━━ Input material
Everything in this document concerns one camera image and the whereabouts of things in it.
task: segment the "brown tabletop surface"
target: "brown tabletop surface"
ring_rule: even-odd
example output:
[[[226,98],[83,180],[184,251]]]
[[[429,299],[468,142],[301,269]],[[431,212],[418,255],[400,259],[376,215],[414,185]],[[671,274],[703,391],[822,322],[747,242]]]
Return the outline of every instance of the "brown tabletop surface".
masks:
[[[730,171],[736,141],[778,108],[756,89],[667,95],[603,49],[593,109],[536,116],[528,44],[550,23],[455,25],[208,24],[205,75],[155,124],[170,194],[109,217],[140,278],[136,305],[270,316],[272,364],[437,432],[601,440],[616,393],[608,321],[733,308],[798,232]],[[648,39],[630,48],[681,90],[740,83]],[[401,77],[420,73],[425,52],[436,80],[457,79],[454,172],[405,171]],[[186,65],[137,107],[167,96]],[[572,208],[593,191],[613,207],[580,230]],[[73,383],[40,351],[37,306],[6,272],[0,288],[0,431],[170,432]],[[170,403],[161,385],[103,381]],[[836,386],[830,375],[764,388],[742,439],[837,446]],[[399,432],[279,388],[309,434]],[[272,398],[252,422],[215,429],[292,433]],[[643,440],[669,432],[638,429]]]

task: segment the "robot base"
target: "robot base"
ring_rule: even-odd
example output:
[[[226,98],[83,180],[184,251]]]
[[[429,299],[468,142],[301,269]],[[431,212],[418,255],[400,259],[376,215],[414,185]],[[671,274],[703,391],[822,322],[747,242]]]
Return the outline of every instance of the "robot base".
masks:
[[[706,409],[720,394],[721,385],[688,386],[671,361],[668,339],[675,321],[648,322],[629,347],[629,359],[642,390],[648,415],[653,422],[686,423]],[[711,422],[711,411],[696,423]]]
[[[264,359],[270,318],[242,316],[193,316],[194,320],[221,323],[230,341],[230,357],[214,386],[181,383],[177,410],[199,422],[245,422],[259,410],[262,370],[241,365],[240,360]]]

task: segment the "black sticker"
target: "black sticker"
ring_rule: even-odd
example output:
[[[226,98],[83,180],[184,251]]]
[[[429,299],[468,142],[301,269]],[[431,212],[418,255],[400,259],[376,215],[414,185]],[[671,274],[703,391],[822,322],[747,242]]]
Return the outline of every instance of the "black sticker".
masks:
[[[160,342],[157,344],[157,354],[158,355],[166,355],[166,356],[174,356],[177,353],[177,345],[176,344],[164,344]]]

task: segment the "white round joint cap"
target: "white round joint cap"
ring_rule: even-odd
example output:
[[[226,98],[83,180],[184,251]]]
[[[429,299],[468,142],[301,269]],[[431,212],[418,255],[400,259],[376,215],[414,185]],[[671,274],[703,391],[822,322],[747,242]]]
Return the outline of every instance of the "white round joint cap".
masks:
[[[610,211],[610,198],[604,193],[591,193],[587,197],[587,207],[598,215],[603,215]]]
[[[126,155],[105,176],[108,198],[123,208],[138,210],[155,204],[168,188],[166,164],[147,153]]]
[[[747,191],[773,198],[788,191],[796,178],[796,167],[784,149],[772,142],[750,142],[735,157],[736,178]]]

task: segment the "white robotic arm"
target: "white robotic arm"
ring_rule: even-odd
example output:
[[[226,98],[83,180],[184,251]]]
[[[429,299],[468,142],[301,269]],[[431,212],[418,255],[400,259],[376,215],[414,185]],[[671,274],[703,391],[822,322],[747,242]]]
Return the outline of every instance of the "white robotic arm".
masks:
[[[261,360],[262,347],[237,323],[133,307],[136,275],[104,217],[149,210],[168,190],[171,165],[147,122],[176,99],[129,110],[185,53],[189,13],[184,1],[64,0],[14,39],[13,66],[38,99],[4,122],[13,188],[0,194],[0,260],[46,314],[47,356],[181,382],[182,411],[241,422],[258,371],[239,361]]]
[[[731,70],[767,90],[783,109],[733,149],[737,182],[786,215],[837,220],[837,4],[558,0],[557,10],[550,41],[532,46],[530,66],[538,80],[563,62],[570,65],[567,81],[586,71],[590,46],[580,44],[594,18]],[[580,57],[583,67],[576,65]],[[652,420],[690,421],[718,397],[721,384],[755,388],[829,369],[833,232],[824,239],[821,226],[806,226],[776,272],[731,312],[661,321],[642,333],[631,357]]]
━━━━
Problem statement - Show each line from the material above where the string "black" can be found.

Completed task -
task: segment the "black sticker"
target: "black sticker"
Return the outline of every instance of the "black sticker".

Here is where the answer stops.